What needs to be done
All of the data must be output exactly, with every picture left out.

Source material

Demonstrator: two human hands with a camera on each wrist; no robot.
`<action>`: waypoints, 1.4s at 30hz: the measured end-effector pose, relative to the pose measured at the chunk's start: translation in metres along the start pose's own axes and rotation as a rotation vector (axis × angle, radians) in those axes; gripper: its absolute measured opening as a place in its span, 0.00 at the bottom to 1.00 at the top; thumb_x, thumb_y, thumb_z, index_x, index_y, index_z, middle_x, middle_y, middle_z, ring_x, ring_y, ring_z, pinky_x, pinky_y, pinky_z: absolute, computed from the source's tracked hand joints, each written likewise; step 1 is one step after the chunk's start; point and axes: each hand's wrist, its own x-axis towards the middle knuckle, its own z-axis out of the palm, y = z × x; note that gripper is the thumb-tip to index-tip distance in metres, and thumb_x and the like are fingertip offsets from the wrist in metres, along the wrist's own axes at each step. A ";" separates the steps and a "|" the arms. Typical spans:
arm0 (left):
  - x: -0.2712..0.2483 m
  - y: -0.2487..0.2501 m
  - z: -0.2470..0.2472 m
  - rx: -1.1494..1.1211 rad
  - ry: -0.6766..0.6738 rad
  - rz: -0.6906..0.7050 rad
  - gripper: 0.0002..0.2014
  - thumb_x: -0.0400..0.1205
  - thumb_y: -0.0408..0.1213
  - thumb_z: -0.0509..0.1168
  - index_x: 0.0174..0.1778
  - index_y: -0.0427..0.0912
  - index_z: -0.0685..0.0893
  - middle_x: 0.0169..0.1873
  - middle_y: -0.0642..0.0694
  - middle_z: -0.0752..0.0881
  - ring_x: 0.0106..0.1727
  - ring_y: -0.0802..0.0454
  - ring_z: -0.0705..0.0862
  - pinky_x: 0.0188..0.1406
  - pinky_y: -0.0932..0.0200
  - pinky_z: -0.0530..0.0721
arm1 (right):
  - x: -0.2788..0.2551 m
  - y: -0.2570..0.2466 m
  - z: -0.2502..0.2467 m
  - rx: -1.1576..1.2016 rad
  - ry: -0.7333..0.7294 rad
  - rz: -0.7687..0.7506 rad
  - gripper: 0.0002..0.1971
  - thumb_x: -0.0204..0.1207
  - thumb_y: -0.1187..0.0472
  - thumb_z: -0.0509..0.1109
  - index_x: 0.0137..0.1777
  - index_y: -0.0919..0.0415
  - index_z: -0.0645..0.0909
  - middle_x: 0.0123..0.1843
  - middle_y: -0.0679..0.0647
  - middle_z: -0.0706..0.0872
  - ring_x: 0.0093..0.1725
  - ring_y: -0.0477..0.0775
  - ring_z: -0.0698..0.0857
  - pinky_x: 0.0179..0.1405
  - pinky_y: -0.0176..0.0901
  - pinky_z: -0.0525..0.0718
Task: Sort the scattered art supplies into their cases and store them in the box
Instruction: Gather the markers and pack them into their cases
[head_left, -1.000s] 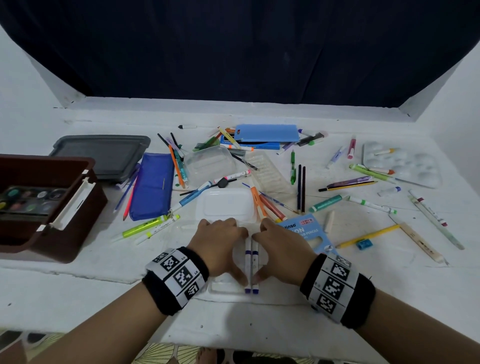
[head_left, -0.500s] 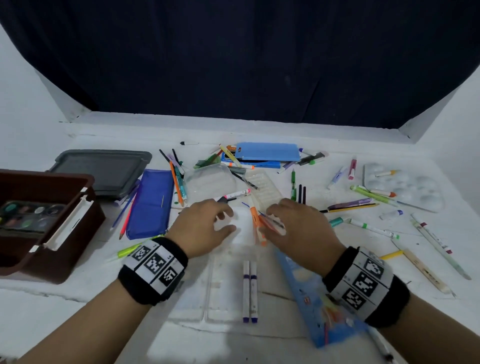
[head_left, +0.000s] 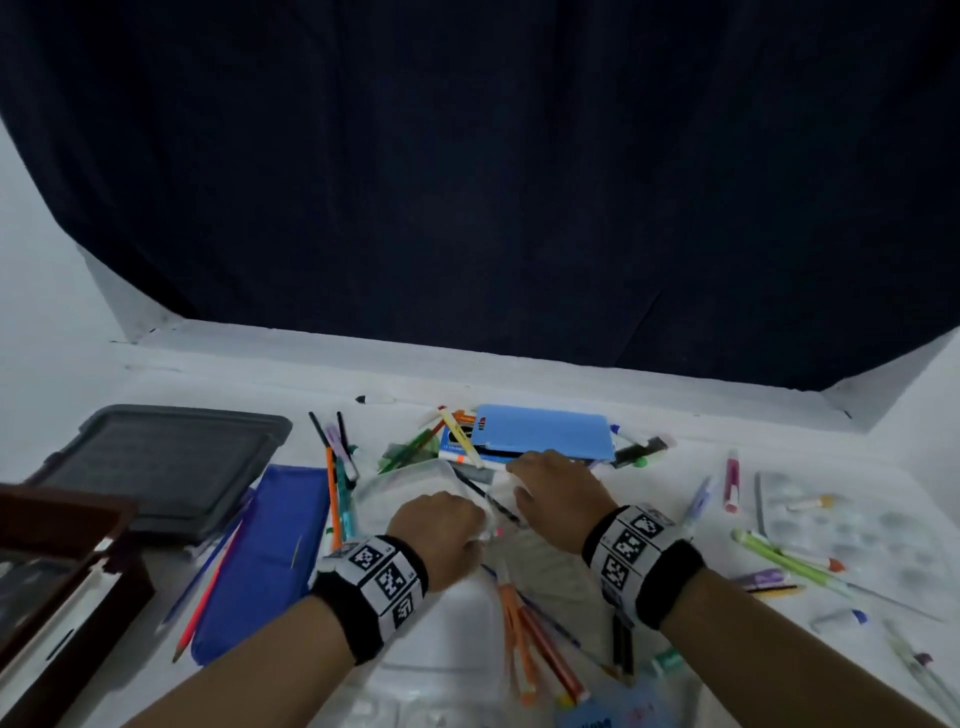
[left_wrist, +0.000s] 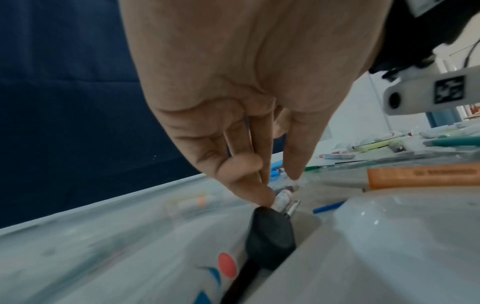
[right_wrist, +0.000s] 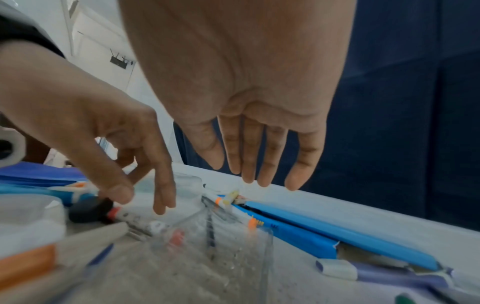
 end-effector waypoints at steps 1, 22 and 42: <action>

Result below
Demonstrator: two human hands with a camera on each wrist; no robot.
`<action>`: waypoints, 1.4s at 30hz: the measured end-effector pose, relative to the pose measured at the chunk's start: translation in metres along the start pose's own axes and rotation as a rotation vector (axis × angle, radians) in those axes; gripper: its absolute measured opening as a place in its span, 0.00 at the bottom to 1.00 at the top; thumb_x, thumb_y, thumb_z, index_x, index_y, index_z, middle_x, middle_y, middle_z, ring_x, ring_y, ring_z, pinky_x, pinky_y, pinky_z: absolute, computed from the source's tracked hand joints, each written likewise; step 1 is one step after the chunk's start; point and axes: each hand's wrist, its own x-axis towards the middle knuckle, its own z-axis out of the palm, y = z × x; note that gripper is the thumb-tip to index-tip distance in metres, and thumb_x and the like are fingertip offsets from the wrist in metres, along the wrist's own axes at each step. A ";" separates the steps and a "|" the arms. Typical spans:
arm0 (left):
  - x: -0.2712..0.2483 m
  - y: -0.2487..0.2501 m
  - z: -0.2470..0.2472 m
  - rx: -1.1494..1.1211 rad
  - ry: -0.6766..0.6738 rad
  - rz: -0.6906..0.7050 rad
  - gripper: 0.0002..0.2014
  - thumb_x: -0.0400..0.1205
  - thumb_y: -0.0408..0.1213
  - thumb_z: -0.0509..0.1168
  - index_x: 0.0174..0.1778
  - index_y: -0.0427..0.0912
  - index_z: -0.0685..0.0893
  - middle_x: 0.0169..0.1873
  - middle_y: -0.0642..0.0694
  - middle_z: -0.0752..0.0881
  - ring_x: 0.0106..0.1727
  - ring_y: -0.0802..0.0454
  - ring_z: -0.0705..0.0862
  - pinky_x: 0.0188..0.1406
  - pinky_y: -0.0932..0.0200
  - pinky_z: -0.0530..0.0721
arm1 (right):
  - x: -0.2788..0.2551 m
  - y: -0.2570..0.2466 m
  - z: -0.2502..0.2467 m
  - rx: -1.1576..1.2016 rad
  - ry: -0.7333..0.7294 rad
  - rz: -0.7687..0.7506 rad
  - gripper: 0.0002..0.1971
  - thumb_x: -0.0204..0.1207
  - thumb_y: -0.1187..0.0472
  - thumb_z: -0.0509..0.1109
  - index_x: 0.0137..0.1777
  - index_y: -0.0919..0.0415
  - index_z: -0.0645..0.0909
  - middle_x: 0.0123..0.1843
  - middle_y: -0.0679..0.0647
  - middle_z: -0.0706..0.0872
  - ring_x: 0.0093..0.1725
  - ring_y: -0.0477..0.0775
  - ring_z: -0.0698..0.0857
  - pinky_x: 0.0179..0.1405
  - pinky_y: -0.0176..0.0901
  - pinky_z: -0.0525..0.0718
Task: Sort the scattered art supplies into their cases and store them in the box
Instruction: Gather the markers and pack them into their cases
[head_left, -1.000s] 
[head_left, -0.500s] 
[head_left, +0.000s] 
[left_wrist, +0.000s] 
[right_wrist, +0.000s] 
 end-effector waypoints at steps 1, 22 and 42: <action>

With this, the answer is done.